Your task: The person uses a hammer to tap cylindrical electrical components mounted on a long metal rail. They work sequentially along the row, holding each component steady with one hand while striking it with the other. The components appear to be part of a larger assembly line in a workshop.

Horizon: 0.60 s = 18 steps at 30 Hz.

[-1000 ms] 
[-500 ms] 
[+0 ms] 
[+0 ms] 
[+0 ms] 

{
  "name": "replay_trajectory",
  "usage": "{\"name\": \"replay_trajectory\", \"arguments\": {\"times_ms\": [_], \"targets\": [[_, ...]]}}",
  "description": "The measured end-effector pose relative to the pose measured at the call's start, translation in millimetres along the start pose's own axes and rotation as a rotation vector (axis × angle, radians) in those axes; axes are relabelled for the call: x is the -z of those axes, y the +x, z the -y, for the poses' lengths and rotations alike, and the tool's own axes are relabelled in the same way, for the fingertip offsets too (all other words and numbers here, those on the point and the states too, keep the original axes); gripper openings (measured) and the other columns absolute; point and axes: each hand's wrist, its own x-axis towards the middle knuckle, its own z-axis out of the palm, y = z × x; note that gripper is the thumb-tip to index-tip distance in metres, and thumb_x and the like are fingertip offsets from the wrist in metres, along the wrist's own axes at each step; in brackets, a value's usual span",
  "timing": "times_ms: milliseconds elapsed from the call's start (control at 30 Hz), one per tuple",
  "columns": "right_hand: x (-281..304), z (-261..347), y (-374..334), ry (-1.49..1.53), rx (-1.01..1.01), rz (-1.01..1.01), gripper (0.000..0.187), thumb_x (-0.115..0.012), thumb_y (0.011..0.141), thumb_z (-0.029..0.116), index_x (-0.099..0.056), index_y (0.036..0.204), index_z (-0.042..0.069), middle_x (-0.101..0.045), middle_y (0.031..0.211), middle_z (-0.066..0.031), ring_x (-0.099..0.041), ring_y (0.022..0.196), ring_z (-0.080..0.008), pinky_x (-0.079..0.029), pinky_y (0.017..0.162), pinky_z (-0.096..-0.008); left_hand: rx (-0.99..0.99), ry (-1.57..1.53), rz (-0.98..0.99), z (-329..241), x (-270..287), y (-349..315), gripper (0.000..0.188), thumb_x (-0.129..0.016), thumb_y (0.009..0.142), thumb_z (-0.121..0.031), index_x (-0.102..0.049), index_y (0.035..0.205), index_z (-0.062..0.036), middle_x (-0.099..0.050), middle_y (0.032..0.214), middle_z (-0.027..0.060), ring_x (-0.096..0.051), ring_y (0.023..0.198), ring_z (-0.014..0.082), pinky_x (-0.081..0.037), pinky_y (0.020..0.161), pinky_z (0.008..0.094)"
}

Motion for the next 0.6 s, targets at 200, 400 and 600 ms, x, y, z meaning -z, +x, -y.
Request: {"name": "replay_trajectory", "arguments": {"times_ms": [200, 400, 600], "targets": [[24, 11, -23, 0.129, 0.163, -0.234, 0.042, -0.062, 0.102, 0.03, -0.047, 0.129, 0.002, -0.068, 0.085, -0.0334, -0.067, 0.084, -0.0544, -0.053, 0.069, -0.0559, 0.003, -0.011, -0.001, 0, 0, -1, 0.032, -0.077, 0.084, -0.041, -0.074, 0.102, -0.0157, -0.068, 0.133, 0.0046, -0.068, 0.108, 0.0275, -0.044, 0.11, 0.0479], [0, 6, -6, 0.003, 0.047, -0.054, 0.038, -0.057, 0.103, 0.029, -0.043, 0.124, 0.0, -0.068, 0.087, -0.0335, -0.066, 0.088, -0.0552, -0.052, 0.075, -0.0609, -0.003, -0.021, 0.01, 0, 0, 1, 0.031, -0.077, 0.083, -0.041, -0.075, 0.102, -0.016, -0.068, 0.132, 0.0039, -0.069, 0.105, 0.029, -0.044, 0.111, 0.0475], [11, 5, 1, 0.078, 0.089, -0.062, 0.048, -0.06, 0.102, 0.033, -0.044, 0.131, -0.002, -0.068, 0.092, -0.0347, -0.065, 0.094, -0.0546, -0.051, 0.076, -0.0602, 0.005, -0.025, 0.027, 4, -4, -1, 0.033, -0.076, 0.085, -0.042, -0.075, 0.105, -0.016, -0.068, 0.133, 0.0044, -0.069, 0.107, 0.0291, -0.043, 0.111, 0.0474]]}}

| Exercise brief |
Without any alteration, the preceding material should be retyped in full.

| Reply to the task |
Your task: The person uses a hammer to tap cylindrical electrical components mounted on a long metal rail. They work sequentially along the row, holding each component steady with one hand while striking it with the other. The components appear to be part of a larger assembly line in a workshop.

Horizon: 0.60 s = 18 steps at 30 Hz.

[-1000 ms] 
[-500 ms] 
[+0 ms] 
[+0 ms] 
[+0 ms] 

{
  "name": "replay_trajectory",
  "usage": "{\"name\": \"replay_trajectory\", \"arguments\": {\"times_ms\": [_], \"targets\": [[_, ...]]}}",
  "description": "The measured end-effector pose relative to the pose measured at the call's start, translation in millimetres along the start pose's own axes and rotation as a rotation vector (axis × angle, radians) in those axes; axes are relabelled for the call: x is the -z of those axes, y the +x, z the -y, for the poses' lengths and rotations alike, and the tool's own axes are relabelled in the same way, for the fingertip offsets too (all other words and numbers here, those on the point and the states too, keep the original axes); gripper openings (measured) and the other columns absolute; point and axes: each hand's wrist, its own x-axis towards the middle knuckle, its own z-axis out of the palm, y = z × x; note that gripper is the thumb-tip to index-tip distance in metres, and thumb_x and the like are fingertip offsets from the wrist in metres, along the wrist's own axes at each step; in brackets, a value's usual span",
  "timing": "times_ms: milliseconds elapsed from the call's start (control at 30 Hz), one per tuple",
  "columns": "right_hand: x (-281..304), z (-261..347), y (-374..334), ry (-1.49..1.53), rx (-1.01..1.01), rz (-1.01..1.01), gripper (0.000..0.187), thumb_x (-0.115..0.012), thumb_y (0.011..0.141), thumb_z (-0.029..0.116), index_x (-0.099..0.056), index_y (0.036..0.204), index_z (-0.042..0.069), middle_x (-0.101..0.045), middle_y (0.031..0.211), middle_z (-0.066..0.031), ring_x (-0.099..0.041), ring_y (0.022..0.196), ring_z (-0.080..0.008), pinky_x (-0.079..0.029), pinky_y (0.017..0.162), pinky_z (-0.096..-0.008); left_hand: rx (-0.99..0.99), ry (-1.57..1.53), rz (-0.98..0.99), z (-329..241), x (-270..287), y (-349..315), gripper (0.000..0.188), thumb_x (-0.129..0.016), thumb_y (0.009..0.142), thumb_z (-0.121..0.031), index_x (-0.102..0.049), index_y (0.035..0.205), index_z (-0.062..0.036), middle_x (-0.099..0.050), middle_y (0.032..0.214), middle_z (-0.027..0.060), ring_x (-0.096..0.051), ring_y (0.023..0.198), ring_z (-0.014..0.082), pinky_x (-0.081..0.037), pinky_y (0.020..0.161), pinky_z (0.008..0.094)"
}

Motion for the next 0.6 s, targets at 200, 400 and 600 ms, x, y, z meaning -z, +x, -y.
Request: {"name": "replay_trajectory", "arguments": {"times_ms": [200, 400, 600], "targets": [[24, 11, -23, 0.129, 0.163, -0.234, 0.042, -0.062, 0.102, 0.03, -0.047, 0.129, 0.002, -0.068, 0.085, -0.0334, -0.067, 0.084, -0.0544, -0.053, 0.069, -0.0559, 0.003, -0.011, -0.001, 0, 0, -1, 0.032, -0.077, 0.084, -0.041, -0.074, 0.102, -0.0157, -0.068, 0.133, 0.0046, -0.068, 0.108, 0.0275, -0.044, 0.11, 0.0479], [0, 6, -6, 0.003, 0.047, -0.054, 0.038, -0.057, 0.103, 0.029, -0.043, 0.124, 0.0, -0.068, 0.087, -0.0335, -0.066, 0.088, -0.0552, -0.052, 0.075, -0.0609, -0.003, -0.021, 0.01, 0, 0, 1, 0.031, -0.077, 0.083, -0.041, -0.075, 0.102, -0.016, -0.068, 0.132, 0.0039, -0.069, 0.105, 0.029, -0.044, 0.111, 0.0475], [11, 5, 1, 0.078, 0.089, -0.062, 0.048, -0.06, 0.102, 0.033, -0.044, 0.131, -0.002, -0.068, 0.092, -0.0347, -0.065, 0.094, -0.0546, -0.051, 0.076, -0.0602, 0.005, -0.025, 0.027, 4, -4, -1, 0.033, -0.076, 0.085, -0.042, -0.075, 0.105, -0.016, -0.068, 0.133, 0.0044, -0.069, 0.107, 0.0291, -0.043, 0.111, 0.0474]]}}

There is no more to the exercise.